CONFLICT OF INTEREST DISCLOSURES

Dr. Brooks has a research grant from Sanofi. Dr. Chaitman is on the speakers bureau for Gilead Pharmaceuticals and is a consultant for Merck, Pfizer, Eli Lilly, Takeda and Roche. Dr. Nesto is a consultant for GSK, Merck, and Sanofi. Dr. Feit is a shareholder of Johnson and Johnson, The Medicines Company, Boston Scientific, and Eli Lilly. Dr. Gersh is a consultant for Ortho-McNeil Janssen Scientific Affairs, Amorcyte, GE Healthcare, St. Jude Medical, Medispec Limited, Merck & Company, and Boston Scientific. Dr. Krone receives honorarium from Boston Scientific, is an expert witness for Sichmeller, Groves, Bowman, Sulak, and is a consultant for Janssen and Rivaroxaban. Dr. Garber has a research grant with Novo Nordisk insulin and liraglutide studies, is on the speakers bureau for Merck, Novo Nordisk, Santarus, Daiichi Sankyo; Honoraria for Nova Nordisk, Merck, Daiichi Sankyo, Takeda, Boehringer Ingelheim, LipoScience, is an expert witness for Nova Nordisk and Astra-Zeneca and serves on the AACE Board of Directors.

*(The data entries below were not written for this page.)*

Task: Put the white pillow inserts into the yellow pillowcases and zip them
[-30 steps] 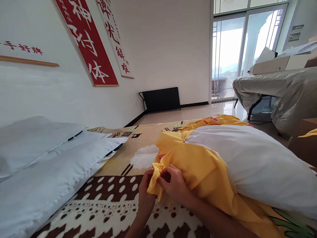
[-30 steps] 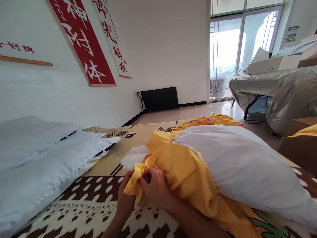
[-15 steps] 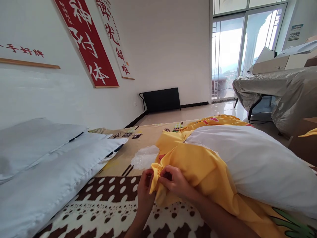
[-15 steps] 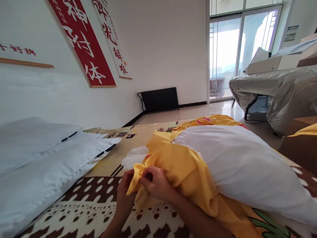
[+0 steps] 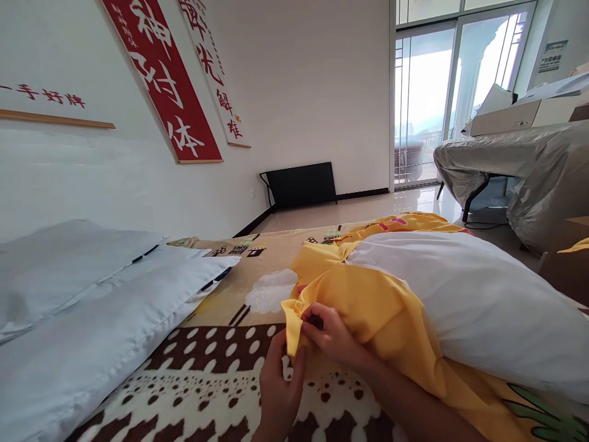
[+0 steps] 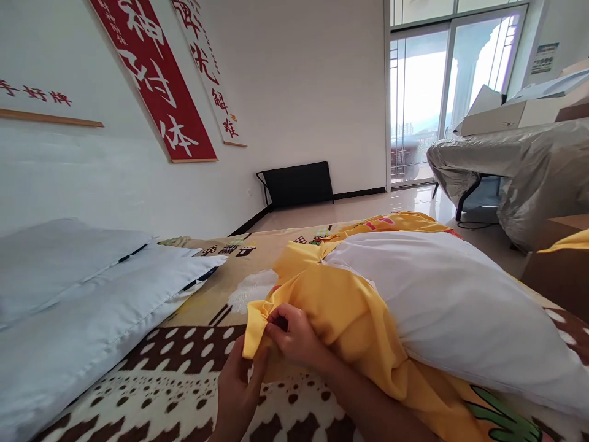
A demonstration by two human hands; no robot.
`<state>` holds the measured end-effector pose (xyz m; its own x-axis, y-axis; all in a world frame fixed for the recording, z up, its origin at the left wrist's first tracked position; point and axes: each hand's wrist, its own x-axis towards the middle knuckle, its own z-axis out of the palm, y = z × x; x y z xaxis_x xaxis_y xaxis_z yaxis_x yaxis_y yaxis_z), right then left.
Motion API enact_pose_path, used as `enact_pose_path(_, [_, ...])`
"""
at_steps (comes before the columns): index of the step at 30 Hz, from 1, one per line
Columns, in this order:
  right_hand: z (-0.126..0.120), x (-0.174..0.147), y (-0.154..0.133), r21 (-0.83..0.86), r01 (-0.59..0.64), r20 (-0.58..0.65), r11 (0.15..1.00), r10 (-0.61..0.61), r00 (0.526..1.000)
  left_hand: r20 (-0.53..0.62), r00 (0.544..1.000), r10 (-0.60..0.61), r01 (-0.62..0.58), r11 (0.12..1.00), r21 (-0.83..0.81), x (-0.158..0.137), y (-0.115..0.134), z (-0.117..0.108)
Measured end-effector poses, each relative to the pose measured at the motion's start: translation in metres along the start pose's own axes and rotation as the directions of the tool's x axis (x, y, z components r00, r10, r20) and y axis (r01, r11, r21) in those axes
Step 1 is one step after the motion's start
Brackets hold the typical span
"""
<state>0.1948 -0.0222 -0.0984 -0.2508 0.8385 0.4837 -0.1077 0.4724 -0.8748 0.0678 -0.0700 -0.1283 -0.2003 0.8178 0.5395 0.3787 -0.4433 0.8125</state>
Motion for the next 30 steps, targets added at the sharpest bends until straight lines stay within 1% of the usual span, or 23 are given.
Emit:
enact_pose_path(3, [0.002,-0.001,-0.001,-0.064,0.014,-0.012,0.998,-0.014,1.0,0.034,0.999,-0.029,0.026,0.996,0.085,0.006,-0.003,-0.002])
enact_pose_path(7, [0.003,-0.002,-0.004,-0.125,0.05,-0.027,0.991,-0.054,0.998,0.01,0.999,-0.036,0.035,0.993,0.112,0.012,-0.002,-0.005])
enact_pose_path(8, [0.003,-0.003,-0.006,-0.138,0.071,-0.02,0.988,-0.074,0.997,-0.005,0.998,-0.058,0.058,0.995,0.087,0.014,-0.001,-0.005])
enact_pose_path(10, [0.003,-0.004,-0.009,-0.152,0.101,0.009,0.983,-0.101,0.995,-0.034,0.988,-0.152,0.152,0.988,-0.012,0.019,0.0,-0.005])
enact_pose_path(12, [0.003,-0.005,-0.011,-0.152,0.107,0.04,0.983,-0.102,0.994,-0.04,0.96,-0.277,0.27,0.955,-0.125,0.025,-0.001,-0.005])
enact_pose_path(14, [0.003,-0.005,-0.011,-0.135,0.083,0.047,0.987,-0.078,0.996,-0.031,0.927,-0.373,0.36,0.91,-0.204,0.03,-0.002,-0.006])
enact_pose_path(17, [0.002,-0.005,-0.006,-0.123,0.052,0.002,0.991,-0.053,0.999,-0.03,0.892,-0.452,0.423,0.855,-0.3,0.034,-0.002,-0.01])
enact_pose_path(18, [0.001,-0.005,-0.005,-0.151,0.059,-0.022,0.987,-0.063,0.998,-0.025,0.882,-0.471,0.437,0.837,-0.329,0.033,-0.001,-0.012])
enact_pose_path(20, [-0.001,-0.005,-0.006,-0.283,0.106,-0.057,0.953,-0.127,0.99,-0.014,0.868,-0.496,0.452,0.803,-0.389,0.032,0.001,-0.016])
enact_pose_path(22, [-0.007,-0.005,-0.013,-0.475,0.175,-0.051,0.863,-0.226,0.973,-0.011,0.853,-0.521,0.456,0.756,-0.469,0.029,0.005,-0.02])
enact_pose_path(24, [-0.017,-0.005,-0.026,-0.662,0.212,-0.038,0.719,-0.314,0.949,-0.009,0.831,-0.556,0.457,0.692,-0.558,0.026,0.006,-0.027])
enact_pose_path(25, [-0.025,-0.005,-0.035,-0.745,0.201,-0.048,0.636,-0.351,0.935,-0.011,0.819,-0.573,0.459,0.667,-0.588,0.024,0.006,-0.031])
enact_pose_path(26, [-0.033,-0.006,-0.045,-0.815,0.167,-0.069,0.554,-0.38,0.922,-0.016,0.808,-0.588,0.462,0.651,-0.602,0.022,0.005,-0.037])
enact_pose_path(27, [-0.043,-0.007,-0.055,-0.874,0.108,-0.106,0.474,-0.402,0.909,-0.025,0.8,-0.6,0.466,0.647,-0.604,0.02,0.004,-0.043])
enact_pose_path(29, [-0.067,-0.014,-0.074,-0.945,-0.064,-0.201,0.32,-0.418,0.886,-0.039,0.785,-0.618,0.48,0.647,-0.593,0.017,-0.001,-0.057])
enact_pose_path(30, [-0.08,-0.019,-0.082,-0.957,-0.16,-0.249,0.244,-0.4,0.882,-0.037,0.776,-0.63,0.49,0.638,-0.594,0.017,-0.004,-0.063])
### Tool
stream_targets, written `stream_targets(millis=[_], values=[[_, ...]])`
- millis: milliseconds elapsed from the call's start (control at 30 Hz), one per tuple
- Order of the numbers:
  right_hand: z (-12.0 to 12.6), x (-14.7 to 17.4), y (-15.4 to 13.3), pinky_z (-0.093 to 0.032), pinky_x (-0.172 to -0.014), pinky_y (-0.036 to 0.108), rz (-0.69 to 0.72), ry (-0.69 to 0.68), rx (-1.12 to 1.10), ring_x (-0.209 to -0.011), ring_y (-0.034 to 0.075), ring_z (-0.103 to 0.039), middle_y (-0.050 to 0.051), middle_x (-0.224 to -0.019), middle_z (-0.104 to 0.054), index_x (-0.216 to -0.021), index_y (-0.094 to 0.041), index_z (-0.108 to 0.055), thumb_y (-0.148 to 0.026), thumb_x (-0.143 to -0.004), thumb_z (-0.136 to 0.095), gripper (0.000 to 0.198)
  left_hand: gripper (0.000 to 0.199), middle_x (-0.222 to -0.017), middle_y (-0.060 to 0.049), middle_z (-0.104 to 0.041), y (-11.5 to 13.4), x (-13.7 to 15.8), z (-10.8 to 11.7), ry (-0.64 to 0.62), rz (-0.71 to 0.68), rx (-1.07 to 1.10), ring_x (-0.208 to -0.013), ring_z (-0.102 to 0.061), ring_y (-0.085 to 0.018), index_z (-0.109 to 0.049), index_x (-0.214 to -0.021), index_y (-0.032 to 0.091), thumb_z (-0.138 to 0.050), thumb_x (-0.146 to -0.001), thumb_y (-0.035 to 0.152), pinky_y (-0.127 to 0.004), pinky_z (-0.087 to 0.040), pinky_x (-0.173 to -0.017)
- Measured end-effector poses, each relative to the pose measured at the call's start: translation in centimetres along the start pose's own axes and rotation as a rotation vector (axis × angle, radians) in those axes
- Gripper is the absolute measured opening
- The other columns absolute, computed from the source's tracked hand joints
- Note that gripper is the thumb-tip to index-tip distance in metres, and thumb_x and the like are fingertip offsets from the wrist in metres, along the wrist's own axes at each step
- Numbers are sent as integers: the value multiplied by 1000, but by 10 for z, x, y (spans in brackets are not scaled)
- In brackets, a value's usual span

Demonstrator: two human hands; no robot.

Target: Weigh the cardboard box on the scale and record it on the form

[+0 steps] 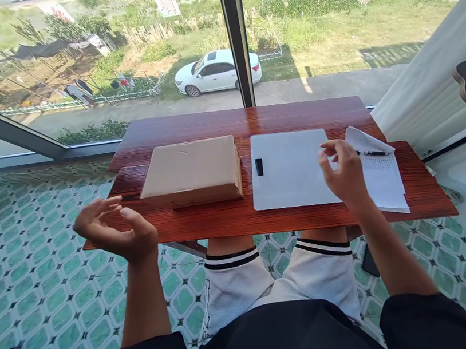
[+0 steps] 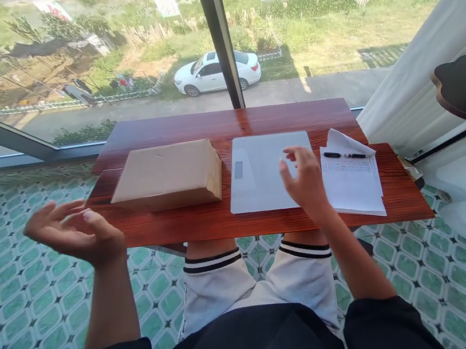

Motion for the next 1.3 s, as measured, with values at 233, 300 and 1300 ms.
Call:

Dr. Spencer King is on the speakers bureau for Network for continuing medical education and is a consultant for Merck, Wyeth Pharmaceuticals, CeloNova Biosciences, and Contact Surgical. Dr. Davidson is a consultant for Abbott. Dr. Ikeno has received honoraria from Medtronics, Abbott, Terumo Pharmaceuticals, and Asahi Intecc Co.

Figures

Figure 1
Figure 1
The hazard ratio of death/MI/stroke for medical therapy vs. prompt revascularization by baseline angiographic subgroups stratified by intended revascularization. The number of patients and the 5-Year Kaplan-Meier estimated cumulative event rates for patients randomized to medical (MED) and REV in each of the baseline subgroups are reported. The hazard ratio for MED versus REV (diamond) and its 95% confidence interval is plotted using a log scale. The vertical line represents a hazard ratio (HR) of 1 (no randomized treatment effect). The interaction p-value is a test of equality of the HRs among the levels of the subgroup variable. The left panel shows results for patients in the PCI stratum and the right panel shows results for patients in the CABG stratum.
Figure 2
Figure 2
Risk of cardiovascular events in BARI 2D by Framingham and angiographic risk score category. The columns on the left represent the 5-year Kaplan–Meier event rate of death for low risk and high risk patient groups as defined by the Framingham clinical score and the BARI 2D angiographic score. The columns on the right represent the 5-year Kaplan-Meier event rate of the composite outcome of death, MI and stroke. The p-values indicate the significance of the log-rank statistic comparing the risk of events in the low and the high risk groups.
Figure 3
Figure 3
Death, MI or stroke by angiographic risk score category and intended revascularization stratum. Each panel shows the Kaplan-Meier event rates for the composite outcome death/MI/stroke for patients randomized to Medical Therapy (MED blue) and Prompt Revascularization (REV red) with the log-rank p-value. Patients are stratified according to intended revascularization stratum and angiographic risk score. Panel a) PCI stratum, low angiographic risk, b) PCI stratum, high angiographic risk, c) CABG stratum low angiographic risk, d) CABG stratum, high angiographic risk
Figure 4
Figure 4
The HR of death/MI/stroke for MED therapy vs. prompt revascularization by angiographic and Framingham risk stratified by intended revascularization. The number of patients and the 5-Year Kaplan-Meier event rates for patients randomized to MED and REV in each of the subgroups are reported. The hazard ratio for MED versus REV (diamond) and its 95% confidence interval is plotted using a log scale. The vertical line represents a HR of 1 (no randomized treatment effect). The interaction p-value is a test of equality of the HR’s among the levels of the subgroup variable. The left panel shows results for patients randomized in the PCI stratum and the right shows results for patients in the CABG stratum.